What needs to be done:
Please could you give again the lines from the one holding "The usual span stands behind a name" through the final line of the data below, exactly, with no other lines?

————

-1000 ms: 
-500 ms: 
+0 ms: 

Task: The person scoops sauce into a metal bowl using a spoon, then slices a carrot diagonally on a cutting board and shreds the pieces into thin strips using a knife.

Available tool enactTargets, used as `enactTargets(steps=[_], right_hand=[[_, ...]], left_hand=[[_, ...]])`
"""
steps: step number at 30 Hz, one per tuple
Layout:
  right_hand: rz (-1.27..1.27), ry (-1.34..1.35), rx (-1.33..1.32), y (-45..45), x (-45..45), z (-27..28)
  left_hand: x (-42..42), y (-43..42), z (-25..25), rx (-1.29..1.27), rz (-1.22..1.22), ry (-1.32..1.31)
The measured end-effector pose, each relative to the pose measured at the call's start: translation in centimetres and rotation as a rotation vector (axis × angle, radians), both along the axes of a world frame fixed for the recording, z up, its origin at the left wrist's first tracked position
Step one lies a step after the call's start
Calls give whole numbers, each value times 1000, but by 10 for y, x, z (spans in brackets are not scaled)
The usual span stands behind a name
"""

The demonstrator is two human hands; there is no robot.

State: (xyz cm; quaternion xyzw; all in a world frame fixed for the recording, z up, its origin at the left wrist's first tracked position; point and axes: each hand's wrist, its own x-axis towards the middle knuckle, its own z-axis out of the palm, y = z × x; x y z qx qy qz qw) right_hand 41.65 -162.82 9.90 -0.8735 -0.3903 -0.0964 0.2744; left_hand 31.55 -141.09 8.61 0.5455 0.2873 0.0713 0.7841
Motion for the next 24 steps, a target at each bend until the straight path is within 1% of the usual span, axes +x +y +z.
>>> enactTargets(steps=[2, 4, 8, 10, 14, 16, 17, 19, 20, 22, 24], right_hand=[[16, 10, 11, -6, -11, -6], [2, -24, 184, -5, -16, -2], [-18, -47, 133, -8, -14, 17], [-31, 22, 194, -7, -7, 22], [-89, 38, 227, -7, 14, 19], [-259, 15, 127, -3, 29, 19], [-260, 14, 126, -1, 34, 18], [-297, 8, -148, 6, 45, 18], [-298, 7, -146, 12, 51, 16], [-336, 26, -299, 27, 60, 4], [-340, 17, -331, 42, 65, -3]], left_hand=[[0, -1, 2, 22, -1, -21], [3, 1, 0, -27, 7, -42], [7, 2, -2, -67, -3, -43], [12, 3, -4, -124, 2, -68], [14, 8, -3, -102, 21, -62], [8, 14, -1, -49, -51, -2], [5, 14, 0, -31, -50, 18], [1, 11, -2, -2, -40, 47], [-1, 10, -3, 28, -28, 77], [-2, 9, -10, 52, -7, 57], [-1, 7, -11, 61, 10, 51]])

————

Response:
The usual span stands behind a name
"""

The demonstrator is two human hands; there is no robot.

State: (xyz cm; quaternion xyzw; all in a world frame fixed for the recording, z up, its origin at the left wrist's first tracked position; point and axes: each hand's wrist, its own x-axis towards the middle knuckle, its own z-axis out of the palm, y = z × x; x y z qx qy qz qw) right_hand 41.65 -162.82 9.90 -0.8735 -0.3903 -0.0964 0.2744; left_hand 31.55 -141.09 8.61 0.5455 0.2873 0.0713 0.7841
Motion for the next 24 steps, a target at each bend until the straight path is within 1% of the usual span, axes +x +y +z.
>>> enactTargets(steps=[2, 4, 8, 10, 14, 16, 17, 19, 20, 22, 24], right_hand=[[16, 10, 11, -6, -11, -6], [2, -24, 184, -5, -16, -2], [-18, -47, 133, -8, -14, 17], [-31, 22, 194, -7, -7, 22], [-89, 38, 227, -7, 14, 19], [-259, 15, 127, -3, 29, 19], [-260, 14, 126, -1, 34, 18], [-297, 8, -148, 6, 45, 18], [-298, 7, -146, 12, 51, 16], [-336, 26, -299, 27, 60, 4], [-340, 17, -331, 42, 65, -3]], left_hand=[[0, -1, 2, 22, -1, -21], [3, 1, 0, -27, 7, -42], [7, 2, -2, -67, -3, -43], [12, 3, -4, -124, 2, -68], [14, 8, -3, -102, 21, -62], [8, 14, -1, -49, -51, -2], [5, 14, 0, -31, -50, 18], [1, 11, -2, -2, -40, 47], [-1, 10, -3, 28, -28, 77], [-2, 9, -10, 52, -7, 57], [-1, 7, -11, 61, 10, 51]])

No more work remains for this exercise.